- _WHAT YOU SHOULD DO_: Please set down the entire listing exactly.

- _SOURCE MATERIAL_:
* * * *

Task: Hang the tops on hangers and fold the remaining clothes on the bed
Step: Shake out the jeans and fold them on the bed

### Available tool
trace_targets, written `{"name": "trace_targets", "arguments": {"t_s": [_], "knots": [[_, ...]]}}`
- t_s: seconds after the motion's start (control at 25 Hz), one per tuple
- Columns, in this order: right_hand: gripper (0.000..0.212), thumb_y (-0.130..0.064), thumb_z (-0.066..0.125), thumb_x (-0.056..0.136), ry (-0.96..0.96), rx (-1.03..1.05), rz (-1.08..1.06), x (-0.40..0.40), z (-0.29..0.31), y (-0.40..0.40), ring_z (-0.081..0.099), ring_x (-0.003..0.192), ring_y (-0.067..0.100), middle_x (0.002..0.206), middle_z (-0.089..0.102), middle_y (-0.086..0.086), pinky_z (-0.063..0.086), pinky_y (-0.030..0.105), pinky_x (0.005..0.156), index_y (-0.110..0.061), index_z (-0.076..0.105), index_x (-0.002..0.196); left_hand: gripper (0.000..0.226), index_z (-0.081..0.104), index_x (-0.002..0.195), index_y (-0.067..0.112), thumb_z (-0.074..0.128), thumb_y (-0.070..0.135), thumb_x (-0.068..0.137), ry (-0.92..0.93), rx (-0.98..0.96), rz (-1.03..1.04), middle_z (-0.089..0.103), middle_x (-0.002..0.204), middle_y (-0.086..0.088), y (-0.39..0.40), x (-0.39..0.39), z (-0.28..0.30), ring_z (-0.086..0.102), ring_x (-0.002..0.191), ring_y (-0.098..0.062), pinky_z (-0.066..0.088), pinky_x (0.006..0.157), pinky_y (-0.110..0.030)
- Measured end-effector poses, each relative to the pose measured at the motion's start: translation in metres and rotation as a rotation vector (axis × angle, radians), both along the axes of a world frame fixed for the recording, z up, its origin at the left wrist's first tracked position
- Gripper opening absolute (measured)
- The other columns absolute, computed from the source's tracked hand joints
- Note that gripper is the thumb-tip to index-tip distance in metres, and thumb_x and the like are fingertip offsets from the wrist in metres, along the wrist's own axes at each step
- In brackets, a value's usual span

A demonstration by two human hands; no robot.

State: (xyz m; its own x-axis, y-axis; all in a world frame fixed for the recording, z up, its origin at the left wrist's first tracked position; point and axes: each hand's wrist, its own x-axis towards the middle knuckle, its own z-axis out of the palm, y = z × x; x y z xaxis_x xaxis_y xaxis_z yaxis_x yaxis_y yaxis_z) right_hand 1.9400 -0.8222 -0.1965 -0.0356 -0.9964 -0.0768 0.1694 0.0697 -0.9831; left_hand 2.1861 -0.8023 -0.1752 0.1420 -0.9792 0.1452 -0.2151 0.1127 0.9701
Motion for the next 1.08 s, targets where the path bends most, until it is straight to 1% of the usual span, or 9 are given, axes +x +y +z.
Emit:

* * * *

- _SOLUTION TO THIS PROBLEM_:
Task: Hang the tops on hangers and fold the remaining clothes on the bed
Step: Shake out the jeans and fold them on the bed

### Available tool
trace_targets, written `{"name": "trace_targets", "arguments": {"t_s": [_], "knots": [[_, ...]]}}`
- t_s: seconds after the motion's start (control at 25 Hz), one per tuple
- Columns, in this order: right_hand: gripper (0.000..0.212), thumb_y (-0.130..0.064), thumb_z (-0.066..0.125), thumb_x (-0.056..0.136), ry (-0.96..0.96), rx (-1.03..1.05), rz (-1.08..1.06), x (-0.40..0.40), z (-0.29..0.31), y (-0.40..0.40), ring_z (-0.081..0.099), ring_x (-0.003..0.192), ring_y (-0.067..0.100), middle_x (0.002..0.206), middle_z (-0.089..0.102), middle_y (-0.086..0.086), pinky_z (-0.063..0.086), pinky_y (-0.030..0.105), pinky_x (0.005..0.156), index_y (-0.110..0.061), index_z (-0.076..0.105), index_x (-0.002..0.196); left_hand: gripper (0.000..0.226), index_z (-0.081..0.104), index_x (-0.002..0.195), index_y (-0.067..0.112), thumb_z (-0.074..0.128), thumb_y (-0.070..0.135), thumb_x (-0.068..0.137), ry (-0.92..0.93), rx (-0.98..0.96), rz (-1.03..1.04), middle_z (-0.089..0.103), middle_x (-0.002..0.204), middle_y (-0.086..0.088), y (-0.39..0.40), x (-0.39..0.39), z (-0.28..0.30), ring_z (-0.086..0.102), ring_x (-0.002..0.191), ring_y (-0.098..0.062), pinky_z (-0.066..0.088), pinky_x (0.006..0.157), pinky_y (-0.110..0.030)
- Measured end-effector poses, each relative to the pose measured at the motion's start: translation in metres and rotation as a rotation vector (axis × angle, radians), both along the axes of a world frame fixed for the recording, z up, its origin at the left wrist's first tracked position
- Gripper opening absolute (measured)
- The other columns absolute, computed from the source's tracked hand joints
- Note that gripper is the thumb-tip to index-tip distance in metres, and thumb_x and the like are fingertip offsets from the wrist in metres, along the wrist's own axes at each step
- In brackets, a value's usual span

A demonstration by two human hands; no robot.

State: (xyz m; its own x-axis, y-axis; all in a world frame fixed for the recording, z up, its origin at the left wrist's first tracked position; point and axes: each hand's wrist, its own x-axis towards the middle knuckle, its own z-axis out of the palm, y = z × x; x y z xaxis_x xaxis_y xaxis_z yaxis_x yaxis_y yaxis_z) right_hand 1.9400 -0.8222 -0.1965 -0.0356 -0.9964 -0.0768 0.1694 0.0697 -0.9831; left_hand 2.1861 -0.8023 -0.1752 0.1420 -0.9792 0.1452 -0.2151 0.1127 0.9701
Motion for the next 1.08 s, targets where the path bends most, until it is straight to 1% of the usual span, or 9 are given, axes +x +y +z.
Emit:

That concludes the answer to the exercise.